Les symptômes vont comprendre la paralysie des yeux, des troubles de la déglutition et la paralysie flasque des membres.


Traitement :

- Antibiotique dans le cas du botulisme du nourrisson : l’objectif est d’éliminer les clostridies présentes dans l’intestin. Ce traitement est inutile dans le cas d’une intoxination (ingestion de toxine)…

- Sérothérapie : anticorps neutralisant la toxine botulique, efficace uniquement si administration dans les 24 heures suivant l’apparition des symptômes.

- Symptomatique : en soins intensif selon la sévérité, avec assistance respiratoire pour pallier à paralysie des muscles.

La guérison intervient en l’espace de quelques semaines jusqu’à des mois, si la maladie est prise à temps.


Prévention 

- Respect des règles d’hygiène lors de la préparation et de la conservation des aliments : les spores sont présentes dans les matières premières, parfois également dans les épices ou condiments.

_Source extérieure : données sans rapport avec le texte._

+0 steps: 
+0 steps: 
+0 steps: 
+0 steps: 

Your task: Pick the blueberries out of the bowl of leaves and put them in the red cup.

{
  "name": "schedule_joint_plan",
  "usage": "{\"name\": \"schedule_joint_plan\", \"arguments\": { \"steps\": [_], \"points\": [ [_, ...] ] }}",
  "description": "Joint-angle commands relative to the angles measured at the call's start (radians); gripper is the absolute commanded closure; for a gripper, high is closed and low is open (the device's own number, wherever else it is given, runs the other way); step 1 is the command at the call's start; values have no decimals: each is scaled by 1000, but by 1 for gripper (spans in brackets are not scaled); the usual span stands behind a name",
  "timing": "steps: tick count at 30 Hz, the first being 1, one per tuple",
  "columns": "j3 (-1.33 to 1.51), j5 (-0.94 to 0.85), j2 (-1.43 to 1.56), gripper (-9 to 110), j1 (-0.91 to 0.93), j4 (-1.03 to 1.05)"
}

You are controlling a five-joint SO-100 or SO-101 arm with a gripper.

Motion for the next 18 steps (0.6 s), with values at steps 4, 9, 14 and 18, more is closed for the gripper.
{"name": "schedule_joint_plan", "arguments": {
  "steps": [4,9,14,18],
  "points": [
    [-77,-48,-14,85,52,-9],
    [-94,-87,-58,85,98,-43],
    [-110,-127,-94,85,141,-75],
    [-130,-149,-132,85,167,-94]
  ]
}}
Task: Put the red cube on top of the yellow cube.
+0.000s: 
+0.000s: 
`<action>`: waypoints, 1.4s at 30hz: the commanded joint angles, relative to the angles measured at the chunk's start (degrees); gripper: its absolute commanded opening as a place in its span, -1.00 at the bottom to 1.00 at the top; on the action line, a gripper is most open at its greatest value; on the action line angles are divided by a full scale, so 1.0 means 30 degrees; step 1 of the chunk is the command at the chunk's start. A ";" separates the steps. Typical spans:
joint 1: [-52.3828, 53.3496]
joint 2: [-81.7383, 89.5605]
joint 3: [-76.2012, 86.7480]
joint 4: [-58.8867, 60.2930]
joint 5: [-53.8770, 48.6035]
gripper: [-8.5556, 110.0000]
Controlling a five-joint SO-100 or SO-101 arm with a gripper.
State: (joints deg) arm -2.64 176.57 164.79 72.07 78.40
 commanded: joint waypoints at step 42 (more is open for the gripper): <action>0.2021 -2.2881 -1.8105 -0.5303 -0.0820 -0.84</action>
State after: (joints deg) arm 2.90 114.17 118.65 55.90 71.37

L’objectif est d’éviter la germination et le développement de Clostridium botulinum dans les conserves, respectivement la recontamination après stérilisation par la bactérie, permettant d’empêcher la production de la toxine.

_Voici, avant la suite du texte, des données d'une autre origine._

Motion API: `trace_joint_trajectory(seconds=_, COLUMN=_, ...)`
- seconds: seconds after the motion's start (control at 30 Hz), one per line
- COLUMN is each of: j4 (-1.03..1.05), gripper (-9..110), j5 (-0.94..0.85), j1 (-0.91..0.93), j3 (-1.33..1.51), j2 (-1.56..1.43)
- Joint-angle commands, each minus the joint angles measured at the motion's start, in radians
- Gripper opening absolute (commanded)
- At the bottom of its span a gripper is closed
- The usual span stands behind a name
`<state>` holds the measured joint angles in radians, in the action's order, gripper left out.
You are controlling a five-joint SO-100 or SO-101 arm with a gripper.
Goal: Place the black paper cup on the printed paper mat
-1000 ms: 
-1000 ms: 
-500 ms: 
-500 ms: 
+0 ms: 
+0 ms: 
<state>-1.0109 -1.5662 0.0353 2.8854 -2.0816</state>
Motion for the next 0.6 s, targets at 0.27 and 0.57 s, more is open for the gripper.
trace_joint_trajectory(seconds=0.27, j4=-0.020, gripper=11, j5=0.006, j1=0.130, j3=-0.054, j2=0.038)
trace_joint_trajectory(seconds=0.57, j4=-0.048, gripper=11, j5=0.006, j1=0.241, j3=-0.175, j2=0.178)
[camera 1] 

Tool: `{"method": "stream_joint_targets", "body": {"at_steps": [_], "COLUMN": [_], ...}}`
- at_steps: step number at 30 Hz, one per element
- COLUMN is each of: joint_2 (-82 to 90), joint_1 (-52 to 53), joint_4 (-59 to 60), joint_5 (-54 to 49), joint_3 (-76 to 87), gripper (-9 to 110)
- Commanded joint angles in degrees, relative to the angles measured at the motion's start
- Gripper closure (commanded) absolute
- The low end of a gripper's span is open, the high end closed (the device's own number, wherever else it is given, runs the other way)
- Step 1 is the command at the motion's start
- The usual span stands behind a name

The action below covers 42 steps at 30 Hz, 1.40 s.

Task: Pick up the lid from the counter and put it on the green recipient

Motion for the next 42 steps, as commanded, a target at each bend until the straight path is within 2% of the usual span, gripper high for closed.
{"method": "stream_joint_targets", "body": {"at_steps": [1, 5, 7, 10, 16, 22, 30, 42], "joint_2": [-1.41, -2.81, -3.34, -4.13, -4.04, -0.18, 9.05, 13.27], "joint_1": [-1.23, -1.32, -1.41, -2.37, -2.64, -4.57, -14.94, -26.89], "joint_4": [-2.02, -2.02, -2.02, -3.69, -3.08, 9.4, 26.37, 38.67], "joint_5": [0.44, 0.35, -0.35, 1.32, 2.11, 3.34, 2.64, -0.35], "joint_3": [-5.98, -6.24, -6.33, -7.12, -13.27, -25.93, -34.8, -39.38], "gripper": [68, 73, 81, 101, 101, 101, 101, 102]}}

- Stérilisation impérative au-delà de la température d’ébullition : attention à la température de cuisson et de stérilisation avec un minimum de 3 minutes à 121°C permettant de diviser la population bactérienne d’un facteur 10. Attention également au pH notamment : les conserves peu acides sont particulièrement à risque !

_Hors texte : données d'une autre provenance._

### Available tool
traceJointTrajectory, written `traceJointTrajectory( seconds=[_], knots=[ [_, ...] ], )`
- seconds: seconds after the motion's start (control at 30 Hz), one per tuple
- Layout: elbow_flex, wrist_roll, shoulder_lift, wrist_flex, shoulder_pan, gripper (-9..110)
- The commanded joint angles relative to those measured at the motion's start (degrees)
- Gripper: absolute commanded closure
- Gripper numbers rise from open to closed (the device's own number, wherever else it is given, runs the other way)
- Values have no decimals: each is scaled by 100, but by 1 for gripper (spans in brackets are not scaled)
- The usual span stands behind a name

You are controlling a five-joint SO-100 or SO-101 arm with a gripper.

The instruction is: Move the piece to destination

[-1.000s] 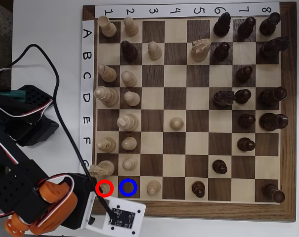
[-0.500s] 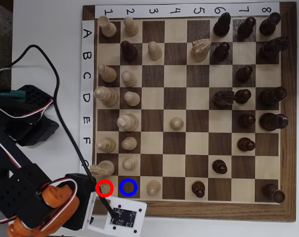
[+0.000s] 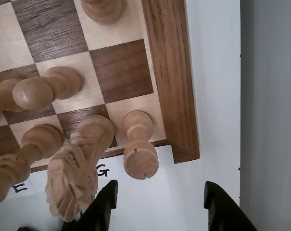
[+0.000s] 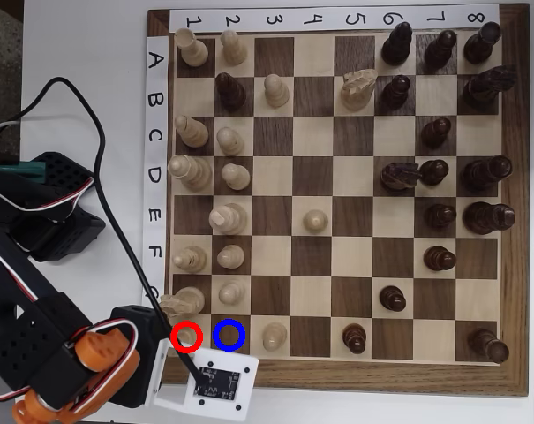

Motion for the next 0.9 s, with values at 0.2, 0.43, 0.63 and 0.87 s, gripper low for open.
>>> traceJointTrajectory(
  seconds=[0.2, 0.43, 0.63, 0.87],
  knots=[
    [185, 35, 0, -132, -44, 79],
    [360, 70, 0, -316, -97, 80],
    [536, 70, 0, -492, -132, 80],
    [642, 70, -9, -747, -97, 79]
  ],
)
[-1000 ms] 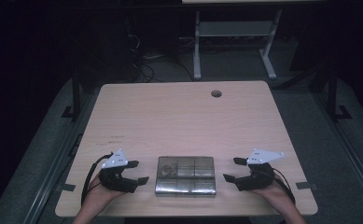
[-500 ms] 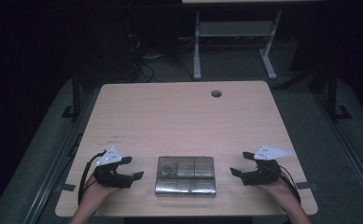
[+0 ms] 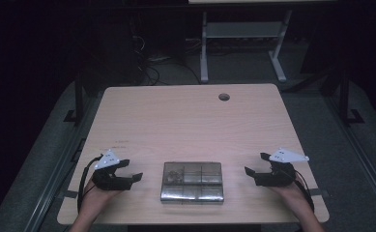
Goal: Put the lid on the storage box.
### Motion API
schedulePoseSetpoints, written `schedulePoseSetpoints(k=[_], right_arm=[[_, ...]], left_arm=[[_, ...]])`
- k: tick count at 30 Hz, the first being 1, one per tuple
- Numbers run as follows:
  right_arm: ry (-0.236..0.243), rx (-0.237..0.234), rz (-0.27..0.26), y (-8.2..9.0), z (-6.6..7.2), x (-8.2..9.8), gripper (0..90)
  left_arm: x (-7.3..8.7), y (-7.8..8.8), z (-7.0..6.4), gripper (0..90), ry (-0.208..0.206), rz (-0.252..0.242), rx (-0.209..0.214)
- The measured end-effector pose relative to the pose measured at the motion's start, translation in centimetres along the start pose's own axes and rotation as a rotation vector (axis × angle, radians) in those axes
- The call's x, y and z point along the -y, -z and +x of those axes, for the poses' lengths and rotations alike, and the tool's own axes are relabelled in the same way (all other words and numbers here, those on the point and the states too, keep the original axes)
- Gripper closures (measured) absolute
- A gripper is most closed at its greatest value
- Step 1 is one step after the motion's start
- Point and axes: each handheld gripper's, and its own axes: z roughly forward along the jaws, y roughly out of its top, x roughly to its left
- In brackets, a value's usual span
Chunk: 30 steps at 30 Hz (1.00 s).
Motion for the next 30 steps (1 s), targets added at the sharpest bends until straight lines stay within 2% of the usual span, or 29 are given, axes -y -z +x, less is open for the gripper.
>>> schedulePoseSetpoints(k=[1, 2, 4, 6, 7, 9, 11, 12, 16, 19, 23, 30], right_arm=[[-0.011, 0.006, -0.003, 0.0, -0.2, 0.1, 13.9], [-0.017, 0.015, 0.002, 0.0, -0.3, 0.1, 13.8], [-0.014, 0.04, 0.002, 0.0, -0.7, 0.2, 13.7], [-0.019, 0.058, 0.006, -0.1, -0.9, 0.3, 13.6], [-0.02, 0.069, 0.007, -0.1, -1.1, 0.3, 13.6], [-0.027, 0.087, 0.008, -0.1, -1.3, 0.4, 13.5], [-0.026, 0.099, 0.003, -0.1, -1.4, 0.4, 13.5], [-0.033, 0.101, 0.002, -0.2, -1.5, 0.5, 13.6], [-0.04, 0.113, 0.014, -0.3, -1.9, 0.7, 13.6], [-0.045, 0.122, 0.012, -0.3, -2.1, 0.8, 13.6], [-0.042, 0.125, 0.009, -0.3, -2.1, 0.8, 13.6], [-0.041, 0.124, 0.009, -0.3, -2.1, 0.8, 13.6]], left_arm=[[0.1, 0.0, 0.1, 21.2, 0.013, 0.0, -0.003], [0.2, 0.0, 0.3, 21.2, 0.004, 0.003, -0.007], [0.3, 0.0, 0.5, 21.3, 0.024, -0.001, -0.012], [0.4, 0.0, 0.8, 21.2, 0.017, 0.004, -0.017], [0.4, 0.0, 0.8, 21.3, 0.032, 0.002, -0.017], [0.5, -0.1, 1.0, 21.2, 0.029, 0.004, -0.022], [0.6, -0.1, 1.0, 21.3, 0.044, 0.006, -0.026], [0.6, -0.2, 1.2, 21.3, 0.036, 0.011, -0.03], [0.8, -0.4, 1.2, 21.2, 0.048, 0.017, -0.036], [0.8, -0.4, 1.4, 21.3, 0.035, 0.027, -0.04], [0.9, -0.5, 1.4, 21.3, 0.045, 0.026, -0.045], [0.9, -0.5, 1.4, 21.3, 0.039, 0.027, -0.047]])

- En cas de salaison, respecter la concentration en sel ainsi que le temps de saumurage.

- Eviter la consommation de conserves ayant gonflé ou dégageant une odeur suspecte à l’ouverture : la production de gaz en anaérobie est typique des clostridies, pouvant montrer que l’aliment est à risque de contenir des toxines botuliques. De même, un bruit d’entrée d’air doit impérativement se faire entendre lors de l’ouverture de bocaux !

- Respect de la chaîne du froid en cas de préparation non stérilisée.

- Eviter la consommation de miel chez le nourrisson de moins d’un an.

- La toxine botulique est stable dans les aliments sur une longue période à température ambiante. Par contre, elle est thermolabile et ne résiste pas à la cuisson !

Il existe des cas liés à la consommation de conserves familiales, artisanales voir rarement industrielles. Les denrées les plus souvent retrouvées dans les cas de botulisme sont :

- Les conserves de végétaux : contamination par les spores présentes dans le sol.

- Les salaisons, jambon cru, charcuterie, pâté et saucisses. 

(Le sel nitrité est l’inhibiteur de croissance le plus efficace contre la bactérie !)

- Le poisson salé, séché, mariné et emballé sous vide.

- Le miel dans le cas du botulisme infantile.